Every line of the material must be copied exactly.
***
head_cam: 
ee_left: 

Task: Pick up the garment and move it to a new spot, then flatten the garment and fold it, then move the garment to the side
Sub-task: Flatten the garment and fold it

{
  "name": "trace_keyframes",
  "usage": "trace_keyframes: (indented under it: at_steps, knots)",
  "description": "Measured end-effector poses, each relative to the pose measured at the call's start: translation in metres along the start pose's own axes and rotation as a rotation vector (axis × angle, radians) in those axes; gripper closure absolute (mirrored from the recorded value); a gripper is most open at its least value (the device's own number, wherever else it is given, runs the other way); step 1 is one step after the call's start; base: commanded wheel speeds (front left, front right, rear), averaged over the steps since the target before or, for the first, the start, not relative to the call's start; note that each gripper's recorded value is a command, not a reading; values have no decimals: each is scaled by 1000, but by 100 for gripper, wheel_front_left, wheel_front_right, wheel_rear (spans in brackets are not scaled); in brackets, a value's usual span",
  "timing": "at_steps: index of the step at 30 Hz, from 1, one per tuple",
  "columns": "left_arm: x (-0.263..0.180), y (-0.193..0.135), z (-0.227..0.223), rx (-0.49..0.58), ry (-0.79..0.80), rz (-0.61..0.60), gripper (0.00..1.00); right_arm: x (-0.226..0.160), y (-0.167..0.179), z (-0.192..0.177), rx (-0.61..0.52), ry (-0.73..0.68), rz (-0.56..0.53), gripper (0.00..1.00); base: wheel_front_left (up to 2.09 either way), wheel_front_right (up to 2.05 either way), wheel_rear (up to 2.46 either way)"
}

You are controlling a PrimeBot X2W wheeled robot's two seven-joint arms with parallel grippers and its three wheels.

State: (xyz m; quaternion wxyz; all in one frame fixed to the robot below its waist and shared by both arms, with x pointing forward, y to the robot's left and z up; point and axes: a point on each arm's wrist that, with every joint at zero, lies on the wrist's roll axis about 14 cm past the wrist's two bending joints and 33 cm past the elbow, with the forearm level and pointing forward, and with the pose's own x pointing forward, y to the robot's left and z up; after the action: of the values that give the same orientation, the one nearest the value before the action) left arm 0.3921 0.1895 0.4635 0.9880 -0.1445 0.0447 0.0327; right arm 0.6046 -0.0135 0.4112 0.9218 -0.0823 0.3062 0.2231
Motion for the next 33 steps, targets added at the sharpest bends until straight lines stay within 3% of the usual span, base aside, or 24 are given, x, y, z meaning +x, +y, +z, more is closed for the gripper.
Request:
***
**Exercise answer**.
head_cam: 
ee_left: 

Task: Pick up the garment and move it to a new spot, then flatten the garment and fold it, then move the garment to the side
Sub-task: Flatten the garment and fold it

{
  "name": "trace_keyframes",
  "usage": "trace_keyframes: (indented under it: at_steps, knots)",
  "description": "Measured end-effector poses, each relative to the pose measured at the call's start: translation in metres along the start pose's own axes and rotation as a rotation vector (axis × angle, radians) in those axes; gripper closure absolute (mirrored from the recorded value); a gripper is most open at its least value (the device's own number, wherever else it is given, runs the other way); step 1 is one step after the call's start; base: commanded wheel speeds (front left, front right, rear), averaged over the steps since the target before or, for the first, the start, not relative to the call's start; note that each gripper's recorded value is a command, not a reading; values have no decimals: each is scaled by 1000, but by 100 for gripper, wheel_front_left, wheel_front_right, wheel_rear (spans in brackets are not scaled); in brackets, a value's usual span",
  "timing": "at_steps: index of the step at 30 Hz, from 1, one per tuple",
  "columns": "left_arm: x (-0.263..0.180), y (-0.193..0.135), z (-0.227..0.223), rx (-0.49..0.58), ry (-0.79..0.80), rz (-0.61..0.60), gripper (0.00..1.00); right_arm: x (-0.226..0.160), y (-0.167..0.179), z (-0.192..0.177), rx (-0.61..0.52), ry (-0.73..0.68), rz (-0.56..0.53), gripper (0.00..1.00); base: wheel_front_left (up to 2.09 either way), wheel_front_right (up to 2.05 either way), wheel_rear (up to 2.46 either way)"
}

You are controlling a PrimeBot X2W wheeled robot's two seven-joint arms with parallel grippers and its three wheels.

State: (xyz m; quaternion wxyz; all in one frame fixed to the robot below its waist and shared by both arms, with x pointing forward, y to the robot's left and z up; point and axes: a point on each arm's wrist that, with every joint at zero, lies on the wrist's roll axis about 14 cm past the wrist's two bending joints and 33 cm past the elbow, with the forearm level and pointing forward, and with the pose's own x pointing forward, y to the robot's left and z up; after the action: of the values that give the same orientation, the one nearest the value before the action) left arm 0.3921 0.1895 0.4635 0.9880 -0.1445 0.0447 0.0327; right arm 0.6046 -0.0135 0.4112 0.9218 -0.0823 0.3062 0.2231
Motion for the next 33 steps, targets added at the sharpest bends until straight lines stay within 3% of the usual span, base aside, or 24 are given, x, y, z meaning +x, +y, +z, more is closed for the gripper.
Request:

No further output will be produced for this exercise.